On Mon, Apr 26, 2004 at 01:27:08PM -0700, MySQL wrote:
> 
> On Mon, 26 Apr 2004, Jeremy Zawodny wrote:
> 
> > > > Yeah, we've been seeing this bug a bit too.  I'm trying to isolate it
> > > > and figure out if it's a FreeBSD related problem or something more
> > > > MySQL specific.
> > > >
> > > > Are you using FreeBSD's native threads or LinuxThreads?
> > >
> > > FreeBSD native threads.
> >
> > Intesting.
> >
> > Are you using wildcard hosts in you grants, like "%.example.com"?
> 
> Yes.

Okay.  I have a hunch that it's somehow corrupting entries in the
acl_cache.  I'm working to see if I can prove this, since it's a bit
hard to reproduce on demand.

> > > Is LinuxThreads becoming stable enough to become production worthy?
> >
> > Heck yes.  That's all we've used for the last 1.5 - 2 year at Yahoo.
> 
> What would you say is the greatest performance gain, or most positive
> result of this?

Two things:

  1. I/O is much faster.
  2. MySQL can use all CPUs in a SMP box

It's been a really big win for us.

> The machine this database is on has 15k rpm SCSI drives which I've seen
> spike up to unreal usage (60MB/s), which means that we can't really
> improve much on performance without splitting the database onto more
> hardware.
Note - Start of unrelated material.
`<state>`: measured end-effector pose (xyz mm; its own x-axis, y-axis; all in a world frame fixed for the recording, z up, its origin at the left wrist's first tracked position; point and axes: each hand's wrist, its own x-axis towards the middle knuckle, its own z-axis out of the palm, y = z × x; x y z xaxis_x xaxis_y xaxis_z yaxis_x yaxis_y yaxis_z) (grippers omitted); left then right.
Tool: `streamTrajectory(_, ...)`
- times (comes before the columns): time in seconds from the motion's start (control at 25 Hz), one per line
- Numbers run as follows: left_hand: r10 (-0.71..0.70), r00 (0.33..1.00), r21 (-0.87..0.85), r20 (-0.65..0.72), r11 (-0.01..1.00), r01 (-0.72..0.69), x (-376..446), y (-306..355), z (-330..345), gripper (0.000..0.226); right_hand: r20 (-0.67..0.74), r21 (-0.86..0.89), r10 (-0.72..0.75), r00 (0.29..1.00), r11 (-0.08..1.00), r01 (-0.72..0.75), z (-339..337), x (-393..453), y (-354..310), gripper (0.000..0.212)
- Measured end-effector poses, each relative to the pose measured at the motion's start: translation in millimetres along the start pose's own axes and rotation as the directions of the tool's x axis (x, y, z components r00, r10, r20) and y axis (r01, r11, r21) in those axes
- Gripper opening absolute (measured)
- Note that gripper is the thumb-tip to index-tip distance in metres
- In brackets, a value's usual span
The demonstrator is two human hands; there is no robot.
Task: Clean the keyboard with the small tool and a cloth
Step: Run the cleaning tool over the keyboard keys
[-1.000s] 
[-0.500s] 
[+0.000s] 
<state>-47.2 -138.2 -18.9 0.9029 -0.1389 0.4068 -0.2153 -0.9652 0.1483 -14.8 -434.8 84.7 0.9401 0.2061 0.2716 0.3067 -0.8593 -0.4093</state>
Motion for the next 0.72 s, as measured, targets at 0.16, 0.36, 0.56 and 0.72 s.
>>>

Just curious why you are placing all your bets on LinuxThreads.

We had horrible performance on native threads, instability, and
couldn't take advantage of SMP boxes.

If you've ever looked into FreeBSD 4.x's poor excuse for "threads"
you'd see why.  It's all async calls instead of real threading. :-(

Jeremy
-- 
Jeremy D. Zawodny     |  Perl, Web, MySQL, Linux Magazine, Yahoo!